* Task: Would you set down the complete data below, exactly as shown?

◆ ◆ ◆ ◆ ◆ ◆ ◆

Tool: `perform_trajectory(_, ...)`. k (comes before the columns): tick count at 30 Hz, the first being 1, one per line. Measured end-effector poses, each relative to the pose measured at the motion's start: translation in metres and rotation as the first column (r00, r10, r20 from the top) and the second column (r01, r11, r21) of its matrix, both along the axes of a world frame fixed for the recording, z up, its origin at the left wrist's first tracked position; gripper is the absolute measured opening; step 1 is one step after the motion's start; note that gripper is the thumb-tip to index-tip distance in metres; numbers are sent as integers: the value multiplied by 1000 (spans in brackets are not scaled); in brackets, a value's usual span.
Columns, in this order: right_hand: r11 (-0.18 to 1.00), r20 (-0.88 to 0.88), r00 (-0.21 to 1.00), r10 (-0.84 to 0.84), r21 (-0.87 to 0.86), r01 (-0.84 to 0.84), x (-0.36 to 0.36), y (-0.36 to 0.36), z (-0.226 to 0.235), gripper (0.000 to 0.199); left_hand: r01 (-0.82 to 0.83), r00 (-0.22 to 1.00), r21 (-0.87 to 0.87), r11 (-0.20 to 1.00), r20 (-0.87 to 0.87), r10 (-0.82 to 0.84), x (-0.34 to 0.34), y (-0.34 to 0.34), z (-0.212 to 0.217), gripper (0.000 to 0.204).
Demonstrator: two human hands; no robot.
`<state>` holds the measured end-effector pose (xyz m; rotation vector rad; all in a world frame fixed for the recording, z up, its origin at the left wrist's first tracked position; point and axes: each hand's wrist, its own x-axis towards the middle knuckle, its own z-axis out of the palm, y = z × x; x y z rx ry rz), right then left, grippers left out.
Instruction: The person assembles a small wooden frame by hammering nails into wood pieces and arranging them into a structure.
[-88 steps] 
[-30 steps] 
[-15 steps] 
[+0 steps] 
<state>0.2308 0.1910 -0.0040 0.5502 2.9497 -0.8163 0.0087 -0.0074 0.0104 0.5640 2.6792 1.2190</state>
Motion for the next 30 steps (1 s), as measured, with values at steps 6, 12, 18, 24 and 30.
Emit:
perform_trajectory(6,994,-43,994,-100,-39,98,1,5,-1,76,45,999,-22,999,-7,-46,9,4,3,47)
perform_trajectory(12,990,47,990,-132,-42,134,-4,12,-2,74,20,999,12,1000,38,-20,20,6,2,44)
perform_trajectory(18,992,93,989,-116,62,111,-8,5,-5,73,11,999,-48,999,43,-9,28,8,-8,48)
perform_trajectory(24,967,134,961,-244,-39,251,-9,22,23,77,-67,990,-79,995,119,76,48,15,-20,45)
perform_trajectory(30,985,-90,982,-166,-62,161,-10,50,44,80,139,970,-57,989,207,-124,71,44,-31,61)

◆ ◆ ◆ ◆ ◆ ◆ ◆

* The answer:
Tool: `perform_trajectory(_, ...)`. k (comes before the columns): tick count at 30 Hz, the first being 1, one per line. Measured end-effector poses, each relative to the pose measured at the motion's start: translation in metres and rotation as the first column (r00, r10, r20 from the top) and the second column (r01, r11, r21) of its matrix, both along the axes of a world frame fixed for the recording, z up, its origin at the left wrist's first tracked position; gripper is the absolute measured opening; step 1 is one step after the motion's start; note that gripper is the thumb-tip to index-tip distance in metres; numbers are sent as integers: the value multiplied by 1000 (spans in brackets are not scaled); in brackets, a value's usual span.
Columns, in this order: right_hand: r11 (-0.18 to 1.00), r20 (-0.88 to 0.88), r00 (-0.21 to 1.00), r10 (-0.84 to 0.84), r21 (-0.87 to 0.86), r01 (-0.84 to 0.84), x (-0.36 to 0.36), y (-0.36 to 0.36), z (-0.226 to 0.235), gripper (0.000 to 0.199); left_hand: r01 (-0.82 to 0.83), r00 (-0.22 to 1.00), r21 (-0.87 to 0.87), r11 (-0.20 to 1.00), r20 (-0.87 to 0.87), r10 (-0.82 to 0.84), x (-0.34 to 0.34), y (-0.34 to 0.34), z (-0.212 to 0.217), gripper (0.000 to 0.204).
Demonstrator: two human hands; no robot.
`<state>` holds the measured end-effector pose (xyz m; rotation vector rad; all in a world frame fixed for the recording, z up, its origin at the left wrist's first tracked position; point and axes: each hand's wrist, its own x-axis towards the middle knuckle, its own z-axis out of the palm, y = z × x; x y z rx ry rz), right then left, grippers left out.
Instruction: The person assembles a small wooden frame by hammering nails into wood pieces and arranging them into a structure.
[-88 steps] 
[-30 steps] 
[-15 steps] 
[+0 steps] 
<state>0.2308 0.1910 -0.0040 0.5502 2.9497 -0.8163 0.0087 -0.0074 0.0104 0.5640 2.6792 1.2190</state>
Motion for the next 30 steps (1 s), as measured, with values at steps 6, 12, 18, 24 and 30.
Emit:
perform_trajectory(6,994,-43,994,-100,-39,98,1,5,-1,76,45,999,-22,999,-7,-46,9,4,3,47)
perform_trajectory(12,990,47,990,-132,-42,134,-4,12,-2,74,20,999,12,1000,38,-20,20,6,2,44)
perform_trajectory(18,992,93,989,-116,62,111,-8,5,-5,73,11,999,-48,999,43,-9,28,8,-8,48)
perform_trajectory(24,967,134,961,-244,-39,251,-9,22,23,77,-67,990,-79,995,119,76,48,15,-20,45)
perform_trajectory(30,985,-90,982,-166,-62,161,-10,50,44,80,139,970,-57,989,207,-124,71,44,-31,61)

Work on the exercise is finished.